EXERCISE REQUIREMENTS: Give back exactly the lines from the line that contains "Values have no" to the last line of the listing below, inclusive, and no others.
━━━━━ DATA EXCERPT
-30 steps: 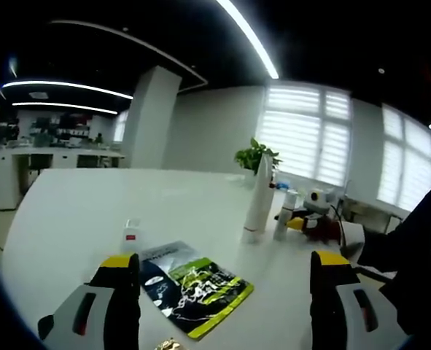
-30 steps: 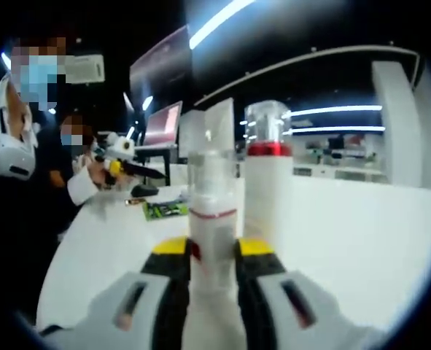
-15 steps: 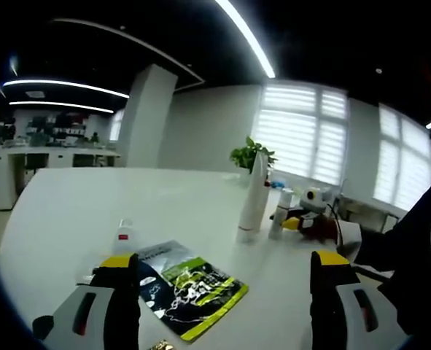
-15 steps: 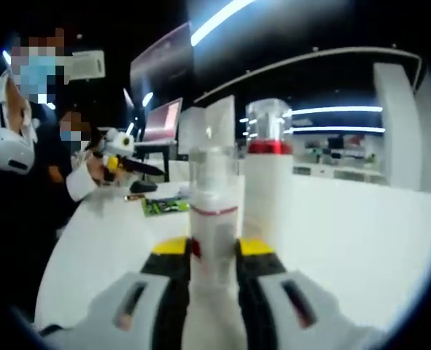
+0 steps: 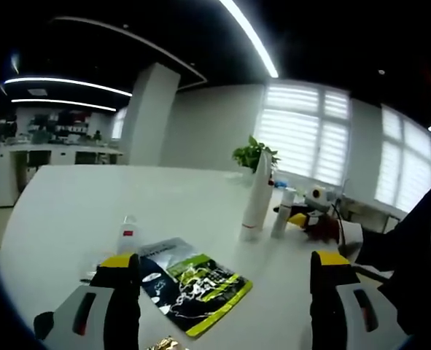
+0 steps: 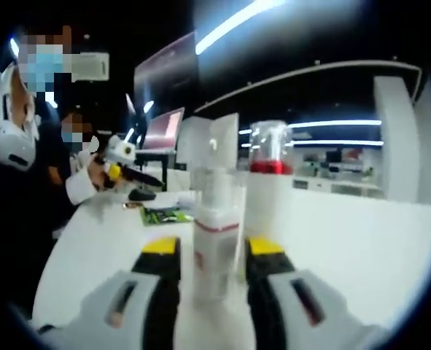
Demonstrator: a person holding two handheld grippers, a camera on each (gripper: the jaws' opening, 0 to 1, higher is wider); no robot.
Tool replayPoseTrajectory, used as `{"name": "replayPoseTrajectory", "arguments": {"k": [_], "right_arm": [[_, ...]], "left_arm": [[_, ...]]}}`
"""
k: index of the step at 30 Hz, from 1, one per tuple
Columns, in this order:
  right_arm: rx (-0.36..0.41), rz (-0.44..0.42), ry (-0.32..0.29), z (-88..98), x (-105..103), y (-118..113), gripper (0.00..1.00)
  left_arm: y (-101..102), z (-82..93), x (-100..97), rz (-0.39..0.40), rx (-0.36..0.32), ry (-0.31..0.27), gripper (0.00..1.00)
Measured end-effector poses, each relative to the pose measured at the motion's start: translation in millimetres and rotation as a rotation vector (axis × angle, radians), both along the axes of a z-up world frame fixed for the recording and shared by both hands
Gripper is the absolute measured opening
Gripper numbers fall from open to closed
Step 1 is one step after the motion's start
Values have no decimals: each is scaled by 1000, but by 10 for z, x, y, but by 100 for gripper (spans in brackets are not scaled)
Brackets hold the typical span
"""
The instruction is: Arrange the skincare products in the storage area until every visible bottle or jar stands upright without overlapping.
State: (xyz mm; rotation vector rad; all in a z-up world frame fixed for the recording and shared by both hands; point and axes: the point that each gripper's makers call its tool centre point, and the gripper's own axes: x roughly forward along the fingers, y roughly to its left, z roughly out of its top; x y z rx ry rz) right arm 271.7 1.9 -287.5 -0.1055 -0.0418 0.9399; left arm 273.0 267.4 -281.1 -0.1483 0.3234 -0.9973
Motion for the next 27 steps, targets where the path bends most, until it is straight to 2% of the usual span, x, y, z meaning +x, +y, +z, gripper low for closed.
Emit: {"name": "replayPoseTrajectory", "arguments": {"k": [2,21,24,27], "right_arm": [[6,17,-35,51,-33,18,40],[11,-61,-71,149,2,-94,36],[38,-77,-95,228,-5,-123,35],[43,-91,-110,265,-9,-142,35]], "left_arm": [[-5,5,-5,-1,0,-2,99],[35,76,-7,11,-2,-21,99],[105,188,42,56,-13,-70,94],[136,207,69,55,-26,-74,93]]}}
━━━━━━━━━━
REPLY TO THE TASK:
Values have no decimals: each is scaled by 1000, but by 10 for z, x, y, but by 100 for gripper (spans in brackets are not scaled)
Brackets hold the typical span
"""
The instruction is: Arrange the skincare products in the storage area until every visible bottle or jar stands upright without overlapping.
State: (xyz mm; rotation vector rad; all in a z-up world frame fixed for the recording and shared by both hands; point and axes: the point that each gripper's makers call its tool centre point, and the gripper's own axes: x roughly forward along the fingers, y roughly to its left, z roughly out of its top; x y z rx ry rz) right arm 271.7 1.9 -287.5 -0.1055 -0.0418 0.9399; left arm 273.0 267.4 -281.1 -0.1483 0.3234 -0.9973
Motion for the next 27 steps, targets where the path bends most, until it is straight to 2% of the usual span, x, y, z meaning +x, +y, +z, gripper low for closed.
Emit: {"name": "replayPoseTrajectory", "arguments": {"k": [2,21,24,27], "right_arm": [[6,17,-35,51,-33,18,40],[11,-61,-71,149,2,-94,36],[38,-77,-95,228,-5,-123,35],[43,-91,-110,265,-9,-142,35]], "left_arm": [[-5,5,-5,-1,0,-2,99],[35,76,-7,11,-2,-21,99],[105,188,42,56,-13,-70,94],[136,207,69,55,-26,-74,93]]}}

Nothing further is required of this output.